* [Exercise directions]
Of all the lines below, return only those starting with the line holding "pressing at (38, 174), step" and going on through the line holding "Picture size 498", exactly as written.

* [Data for this task]
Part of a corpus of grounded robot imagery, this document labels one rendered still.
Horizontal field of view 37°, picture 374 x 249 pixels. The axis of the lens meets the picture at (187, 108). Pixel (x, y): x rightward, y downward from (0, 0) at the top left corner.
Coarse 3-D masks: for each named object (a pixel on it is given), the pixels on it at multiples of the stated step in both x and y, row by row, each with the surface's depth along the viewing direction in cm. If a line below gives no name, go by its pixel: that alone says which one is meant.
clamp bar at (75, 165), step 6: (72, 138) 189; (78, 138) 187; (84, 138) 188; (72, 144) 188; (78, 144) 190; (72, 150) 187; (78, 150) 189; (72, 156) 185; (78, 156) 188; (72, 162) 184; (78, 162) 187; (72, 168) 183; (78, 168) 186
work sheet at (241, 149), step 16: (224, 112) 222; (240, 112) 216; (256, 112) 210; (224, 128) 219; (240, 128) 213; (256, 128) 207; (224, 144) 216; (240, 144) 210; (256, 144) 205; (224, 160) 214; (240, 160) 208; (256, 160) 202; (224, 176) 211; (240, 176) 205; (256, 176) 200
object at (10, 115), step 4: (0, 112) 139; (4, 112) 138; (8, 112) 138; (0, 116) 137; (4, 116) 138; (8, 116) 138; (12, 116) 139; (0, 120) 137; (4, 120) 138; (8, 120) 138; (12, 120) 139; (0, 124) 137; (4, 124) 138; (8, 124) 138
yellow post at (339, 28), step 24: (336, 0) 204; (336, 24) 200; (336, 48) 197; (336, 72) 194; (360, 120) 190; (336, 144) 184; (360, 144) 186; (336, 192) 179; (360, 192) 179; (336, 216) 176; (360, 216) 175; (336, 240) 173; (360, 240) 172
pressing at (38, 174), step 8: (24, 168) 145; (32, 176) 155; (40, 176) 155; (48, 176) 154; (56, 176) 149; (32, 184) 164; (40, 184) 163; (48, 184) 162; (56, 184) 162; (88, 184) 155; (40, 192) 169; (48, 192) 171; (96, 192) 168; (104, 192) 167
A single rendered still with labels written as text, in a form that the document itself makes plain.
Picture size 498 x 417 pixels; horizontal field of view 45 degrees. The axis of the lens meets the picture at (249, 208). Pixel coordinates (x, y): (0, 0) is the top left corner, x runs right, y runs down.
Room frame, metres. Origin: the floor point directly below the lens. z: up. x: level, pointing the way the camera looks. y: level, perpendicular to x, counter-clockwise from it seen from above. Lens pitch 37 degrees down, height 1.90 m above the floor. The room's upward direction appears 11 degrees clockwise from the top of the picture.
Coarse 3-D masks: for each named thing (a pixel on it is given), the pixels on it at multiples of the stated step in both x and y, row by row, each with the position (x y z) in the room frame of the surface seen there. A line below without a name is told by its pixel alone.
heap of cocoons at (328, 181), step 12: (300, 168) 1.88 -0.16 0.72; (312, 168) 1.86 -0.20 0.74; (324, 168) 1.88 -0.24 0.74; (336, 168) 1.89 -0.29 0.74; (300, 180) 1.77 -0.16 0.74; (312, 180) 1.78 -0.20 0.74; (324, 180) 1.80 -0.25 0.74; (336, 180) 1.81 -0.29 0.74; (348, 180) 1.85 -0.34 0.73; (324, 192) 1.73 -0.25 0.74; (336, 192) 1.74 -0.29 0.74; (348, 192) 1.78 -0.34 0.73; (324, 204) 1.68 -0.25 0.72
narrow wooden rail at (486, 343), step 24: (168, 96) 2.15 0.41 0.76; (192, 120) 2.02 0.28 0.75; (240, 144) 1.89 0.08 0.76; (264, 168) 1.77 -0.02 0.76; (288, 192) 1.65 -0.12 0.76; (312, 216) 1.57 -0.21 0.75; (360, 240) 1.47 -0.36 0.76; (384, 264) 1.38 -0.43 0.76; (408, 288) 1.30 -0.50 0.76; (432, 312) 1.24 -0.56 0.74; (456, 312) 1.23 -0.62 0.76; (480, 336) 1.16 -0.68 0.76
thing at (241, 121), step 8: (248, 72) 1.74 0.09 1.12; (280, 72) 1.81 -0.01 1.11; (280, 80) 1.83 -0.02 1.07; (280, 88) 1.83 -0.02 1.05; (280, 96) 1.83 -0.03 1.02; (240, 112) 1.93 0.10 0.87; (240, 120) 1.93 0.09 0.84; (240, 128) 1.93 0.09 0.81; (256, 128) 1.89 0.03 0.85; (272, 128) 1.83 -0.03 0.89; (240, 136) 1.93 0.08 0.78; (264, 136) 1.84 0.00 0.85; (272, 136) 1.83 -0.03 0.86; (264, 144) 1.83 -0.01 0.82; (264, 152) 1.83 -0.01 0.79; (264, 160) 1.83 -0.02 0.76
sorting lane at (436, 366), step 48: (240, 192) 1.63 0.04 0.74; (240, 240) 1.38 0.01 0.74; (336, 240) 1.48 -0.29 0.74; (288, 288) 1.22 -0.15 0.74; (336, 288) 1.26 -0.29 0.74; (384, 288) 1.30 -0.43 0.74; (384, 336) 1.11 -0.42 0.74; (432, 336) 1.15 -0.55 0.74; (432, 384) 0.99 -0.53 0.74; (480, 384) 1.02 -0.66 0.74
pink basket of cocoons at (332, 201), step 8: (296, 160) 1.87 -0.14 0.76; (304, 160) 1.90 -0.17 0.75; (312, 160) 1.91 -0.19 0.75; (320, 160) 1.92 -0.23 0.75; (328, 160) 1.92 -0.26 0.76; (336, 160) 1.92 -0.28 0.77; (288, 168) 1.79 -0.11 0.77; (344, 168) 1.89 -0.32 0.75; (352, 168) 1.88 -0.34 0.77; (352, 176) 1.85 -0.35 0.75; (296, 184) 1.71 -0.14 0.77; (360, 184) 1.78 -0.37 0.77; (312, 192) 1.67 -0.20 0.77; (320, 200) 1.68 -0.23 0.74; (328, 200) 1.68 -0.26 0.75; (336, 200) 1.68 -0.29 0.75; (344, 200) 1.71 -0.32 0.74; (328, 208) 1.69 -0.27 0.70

* [Exercise solution]
pressing at (38, 174), step 8: (24, 168) 145; (32, 176) 155; (40, 176) 155; (48, 176) 154; (56, 176) 149; (32, 184) 164; (40, 184) 163; (48, 184) 162; (56, 184) 162; (88, 184) 155; (40, 192) 169; (48, 192) 171; (96, 192) 168; (104, 192) 167
A single rendered still with labels written as text, in a form that the document itself makes plain.
Picture size 498 x 417 pixels; horizontal field of view 45 degrees. The axis of the lens meets the picture at (249, 208). Pixel coordinates (x, y): (0, 0) is the top left corner, x runs right, y runs down.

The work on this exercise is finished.